AVAILABLE DATA:
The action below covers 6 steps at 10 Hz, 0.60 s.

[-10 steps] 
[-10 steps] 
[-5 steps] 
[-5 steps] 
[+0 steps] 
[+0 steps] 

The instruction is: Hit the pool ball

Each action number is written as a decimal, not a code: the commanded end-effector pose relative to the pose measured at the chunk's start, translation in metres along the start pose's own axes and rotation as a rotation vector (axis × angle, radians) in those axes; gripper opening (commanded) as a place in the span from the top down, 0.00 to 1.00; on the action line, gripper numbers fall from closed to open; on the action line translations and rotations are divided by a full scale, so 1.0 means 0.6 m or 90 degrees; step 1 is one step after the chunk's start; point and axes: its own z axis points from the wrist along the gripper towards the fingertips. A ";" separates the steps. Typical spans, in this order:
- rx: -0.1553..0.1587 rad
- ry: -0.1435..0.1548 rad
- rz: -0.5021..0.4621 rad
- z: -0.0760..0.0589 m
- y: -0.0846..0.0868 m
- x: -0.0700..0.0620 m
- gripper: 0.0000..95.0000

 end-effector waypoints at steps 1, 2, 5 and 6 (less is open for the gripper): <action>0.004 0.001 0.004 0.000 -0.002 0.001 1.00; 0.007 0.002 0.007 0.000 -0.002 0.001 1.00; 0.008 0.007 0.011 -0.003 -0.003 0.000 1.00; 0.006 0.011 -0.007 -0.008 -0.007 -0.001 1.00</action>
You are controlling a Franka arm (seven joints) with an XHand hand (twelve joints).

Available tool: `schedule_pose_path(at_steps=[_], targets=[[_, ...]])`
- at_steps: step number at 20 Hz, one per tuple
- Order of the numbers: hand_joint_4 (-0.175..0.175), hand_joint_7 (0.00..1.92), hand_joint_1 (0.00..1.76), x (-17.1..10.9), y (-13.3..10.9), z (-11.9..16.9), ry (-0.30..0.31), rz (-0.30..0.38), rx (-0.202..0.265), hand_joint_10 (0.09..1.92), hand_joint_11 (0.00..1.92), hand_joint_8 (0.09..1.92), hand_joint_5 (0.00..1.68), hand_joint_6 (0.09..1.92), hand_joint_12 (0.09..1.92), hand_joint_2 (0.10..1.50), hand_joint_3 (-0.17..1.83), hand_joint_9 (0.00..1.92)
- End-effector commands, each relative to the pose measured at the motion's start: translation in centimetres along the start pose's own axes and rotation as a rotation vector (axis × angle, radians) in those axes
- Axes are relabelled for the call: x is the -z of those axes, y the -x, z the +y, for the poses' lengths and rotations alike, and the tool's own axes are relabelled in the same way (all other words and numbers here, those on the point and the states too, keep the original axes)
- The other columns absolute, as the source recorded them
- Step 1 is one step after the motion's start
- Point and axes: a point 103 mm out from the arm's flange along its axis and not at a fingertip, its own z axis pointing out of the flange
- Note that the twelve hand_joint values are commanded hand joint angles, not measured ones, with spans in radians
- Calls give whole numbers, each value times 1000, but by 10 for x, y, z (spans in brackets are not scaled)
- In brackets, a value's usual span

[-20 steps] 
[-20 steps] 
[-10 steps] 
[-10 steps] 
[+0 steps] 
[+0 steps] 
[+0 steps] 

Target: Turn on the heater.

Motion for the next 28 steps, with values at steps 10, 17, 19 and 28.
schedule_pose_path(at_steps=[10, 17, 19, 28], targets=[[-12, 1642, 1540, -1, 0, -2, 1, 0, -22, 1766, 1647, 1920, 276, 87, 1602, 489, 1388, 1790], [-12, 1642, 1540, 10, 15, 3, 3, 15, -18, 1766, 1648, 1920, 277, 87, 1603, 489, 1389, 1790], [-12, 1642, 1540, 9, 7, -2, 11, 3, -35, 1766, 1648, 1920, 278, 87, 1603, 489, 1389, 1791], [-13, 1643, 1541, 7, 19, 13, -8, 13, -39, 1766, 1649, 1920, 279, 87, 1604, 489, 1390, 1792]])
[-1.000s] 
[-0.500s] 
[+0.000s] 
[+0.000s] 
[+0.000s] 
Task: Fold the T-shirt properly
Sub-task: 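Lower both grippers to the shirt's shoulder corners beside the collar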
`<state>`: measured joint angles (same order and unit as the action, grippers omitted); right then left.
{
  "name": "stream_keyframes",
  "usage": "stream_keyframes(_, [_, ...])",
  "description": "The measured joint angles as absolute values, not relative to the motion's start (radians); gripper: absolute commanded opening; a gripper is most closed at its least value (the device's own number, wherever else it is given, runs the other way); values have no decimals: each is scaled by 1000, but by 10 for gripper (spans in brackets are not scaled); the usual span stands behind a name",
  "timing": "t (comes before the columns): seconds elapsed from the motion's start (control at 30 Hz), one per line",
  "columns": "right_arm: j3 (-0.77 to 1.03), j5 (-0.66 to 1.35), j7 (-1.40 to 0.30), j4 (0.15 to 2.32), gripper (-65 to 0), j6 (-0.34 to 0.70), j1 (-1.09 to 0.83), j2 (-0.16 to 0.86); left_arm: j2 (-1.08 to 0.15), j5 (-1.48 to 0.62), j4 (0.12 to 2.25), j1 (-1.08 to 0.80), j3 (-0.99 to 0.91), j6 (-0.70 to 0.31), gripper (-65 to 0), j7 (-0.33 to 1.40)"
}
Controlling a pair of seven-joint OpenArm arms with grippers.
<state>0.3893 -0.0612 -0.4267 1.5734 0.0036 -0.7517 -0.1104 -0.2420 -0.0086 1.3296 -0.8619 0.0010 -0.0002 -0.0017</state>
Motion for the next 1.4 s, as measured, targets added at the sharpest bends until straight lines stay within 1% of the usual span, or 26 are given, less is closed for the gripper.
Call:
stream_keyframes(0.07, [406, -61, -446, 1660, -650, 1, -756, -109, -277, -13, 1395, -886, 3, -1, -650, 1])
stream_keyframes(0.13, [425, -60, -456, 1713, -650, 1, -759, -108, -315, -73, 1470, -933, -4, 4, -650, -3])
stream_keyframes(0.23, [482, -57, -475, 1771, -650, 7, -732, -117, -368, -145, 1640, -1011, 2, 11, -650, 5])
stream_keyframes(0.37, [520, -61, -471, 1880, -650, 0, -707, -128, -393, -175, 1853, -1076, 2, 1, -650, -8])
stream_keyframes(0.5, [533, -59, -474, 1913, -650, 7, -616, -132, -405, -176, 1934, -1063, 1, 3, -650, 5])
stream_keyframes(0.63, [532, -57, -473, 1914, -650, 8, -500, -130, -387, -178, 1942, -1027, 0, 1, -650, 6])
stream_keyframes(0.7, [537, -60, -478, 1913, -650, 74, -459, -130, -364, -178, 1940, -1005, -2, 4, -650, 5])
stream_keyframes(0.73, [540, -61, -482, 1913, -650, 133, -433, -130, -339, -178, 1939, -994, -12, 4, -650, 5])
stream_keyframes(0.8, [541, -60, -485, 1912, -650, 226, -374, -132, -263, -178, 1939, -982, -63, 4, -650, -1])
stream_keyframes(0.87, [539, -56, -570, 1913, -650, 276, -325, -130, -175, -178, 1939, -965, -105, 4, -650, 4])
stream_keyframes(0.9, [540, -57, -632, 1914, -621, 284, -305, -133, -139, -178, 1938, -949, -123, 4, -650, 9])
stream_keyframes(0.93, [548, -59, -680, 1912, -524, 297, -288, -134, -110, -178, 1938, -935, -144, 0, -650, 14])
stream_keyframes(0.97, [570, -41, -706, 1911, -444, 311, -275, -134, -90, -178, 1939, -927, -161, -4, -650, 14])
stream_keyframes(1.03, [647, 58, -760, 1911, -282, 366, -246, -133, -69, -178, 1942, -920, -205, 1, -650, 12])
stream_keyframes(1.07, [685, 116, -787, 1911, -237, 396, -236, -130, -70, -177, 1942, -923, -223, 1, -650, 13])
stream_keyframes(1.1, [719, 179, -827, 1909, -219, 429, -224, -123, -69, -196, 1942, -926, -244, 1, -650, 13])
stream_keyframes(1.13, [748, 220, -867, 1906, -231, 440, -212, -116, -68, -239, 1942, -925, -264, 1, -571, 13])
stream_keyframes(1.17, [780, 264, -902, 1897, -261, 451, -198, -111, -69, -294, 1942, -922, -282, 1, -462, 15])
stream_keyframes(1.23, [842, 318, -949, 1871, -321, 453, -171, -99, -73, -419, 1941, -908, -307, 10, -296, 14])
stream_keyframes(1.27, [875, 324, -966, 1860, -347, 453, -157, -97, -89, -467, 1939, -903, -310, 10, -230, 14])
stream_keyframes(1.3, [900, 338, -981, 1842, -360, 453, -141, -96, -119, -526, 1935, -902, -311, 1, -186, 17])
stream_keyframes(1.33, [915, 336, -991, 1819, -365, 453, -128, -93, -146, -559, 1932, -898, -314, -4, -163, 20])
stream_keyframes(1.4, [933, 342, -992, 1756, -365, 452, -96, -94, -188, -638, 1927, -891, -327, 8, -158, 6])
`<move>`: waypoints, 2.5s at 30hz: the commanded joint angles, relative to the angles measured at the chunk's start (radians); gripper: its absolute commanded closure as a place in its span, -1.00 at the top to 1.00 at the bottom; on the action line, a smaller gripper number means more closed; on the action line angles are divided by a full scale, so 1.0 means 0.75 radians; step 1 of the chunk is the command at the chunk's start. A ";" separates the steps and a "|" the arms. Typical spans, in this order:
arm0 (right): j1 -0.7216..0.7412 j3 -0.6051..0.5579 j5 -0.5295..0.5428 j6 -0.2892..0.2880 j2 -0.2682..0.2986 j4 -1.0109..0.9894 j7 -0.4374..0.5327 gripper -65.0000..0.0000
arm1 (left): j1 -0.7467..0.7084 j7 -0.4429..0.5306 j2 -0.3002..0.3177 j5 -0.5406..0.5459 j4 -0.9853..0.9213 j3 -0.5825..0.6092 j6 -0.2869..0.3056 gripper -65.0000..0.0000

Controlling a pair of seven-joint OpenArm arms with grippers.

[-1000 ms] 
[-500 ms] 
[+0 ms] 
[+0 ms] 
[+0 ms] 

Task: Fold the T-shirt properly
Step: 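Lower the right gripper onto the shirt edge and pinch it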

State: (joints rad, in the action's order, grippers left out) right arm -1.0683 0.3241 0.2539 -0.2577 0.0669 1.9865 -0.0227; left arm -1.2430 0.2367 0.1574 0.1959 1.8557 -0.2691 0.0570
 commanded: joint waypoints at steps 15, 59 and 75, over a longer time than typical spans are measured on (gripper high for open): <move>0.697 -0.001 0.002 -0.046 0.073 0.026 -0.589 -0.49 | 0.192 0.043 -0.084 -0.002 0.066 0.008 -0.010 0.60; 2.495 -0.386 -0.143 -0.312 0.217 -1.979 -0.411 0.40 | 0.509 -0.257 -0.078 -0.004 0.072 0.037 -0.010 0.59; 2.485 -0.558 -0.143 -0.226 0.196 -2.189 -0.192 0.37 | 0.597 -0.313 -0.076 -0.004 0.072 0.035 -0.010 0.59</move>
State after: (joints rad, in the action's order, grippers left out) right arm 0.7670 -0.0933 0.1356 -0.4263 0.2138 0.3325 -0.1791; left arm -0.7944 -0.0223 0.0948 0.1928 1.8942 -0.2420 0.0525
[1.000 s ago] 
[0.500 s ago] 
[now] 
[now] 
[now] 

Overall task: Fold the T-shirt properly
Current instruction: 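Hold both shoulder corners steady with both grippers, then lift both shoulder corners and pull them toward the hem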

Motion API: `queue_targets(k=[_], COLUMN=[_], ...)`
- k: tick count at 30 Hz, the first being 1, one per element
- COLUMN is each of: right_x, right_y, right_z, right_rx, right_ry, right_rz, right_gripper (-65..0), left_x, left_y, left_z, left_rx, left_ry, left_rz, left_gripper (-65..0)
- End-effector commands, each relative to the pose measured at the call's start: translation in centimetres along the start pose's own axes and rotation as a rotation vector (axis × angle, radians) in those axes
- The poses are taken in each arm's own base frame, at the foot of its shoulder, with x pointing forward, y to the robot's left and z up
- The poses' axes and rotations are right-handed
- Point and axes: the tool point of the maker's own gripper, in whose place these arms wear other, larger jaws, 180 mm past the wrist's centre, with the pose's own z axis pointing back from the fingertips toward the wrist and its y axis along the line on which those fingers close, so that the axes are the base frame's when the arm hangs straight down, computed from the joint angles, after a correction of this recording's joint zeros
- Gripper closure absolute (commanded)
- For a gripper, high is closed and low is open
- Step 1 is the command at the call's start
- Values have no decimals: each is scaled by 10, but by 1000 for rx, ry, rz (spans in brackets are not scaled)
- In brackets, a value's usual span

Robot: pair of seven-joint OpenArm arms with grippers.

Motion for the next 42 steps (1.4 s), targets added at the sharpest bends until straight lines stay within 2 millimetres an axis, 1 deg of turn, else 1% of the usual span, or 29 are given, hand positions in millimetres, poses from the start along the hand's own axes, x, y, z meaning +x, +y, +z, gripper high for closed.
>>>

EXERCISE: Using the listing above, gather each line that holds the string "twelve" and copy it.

RESPONSE TO THE EXERCISE:
You are controlling a Franka arm (seven joints) with an XHand hand (twelve joints).
- Note that the twelve hand_joint values are commanded hand joint angles, not measured ones, with spans in radians

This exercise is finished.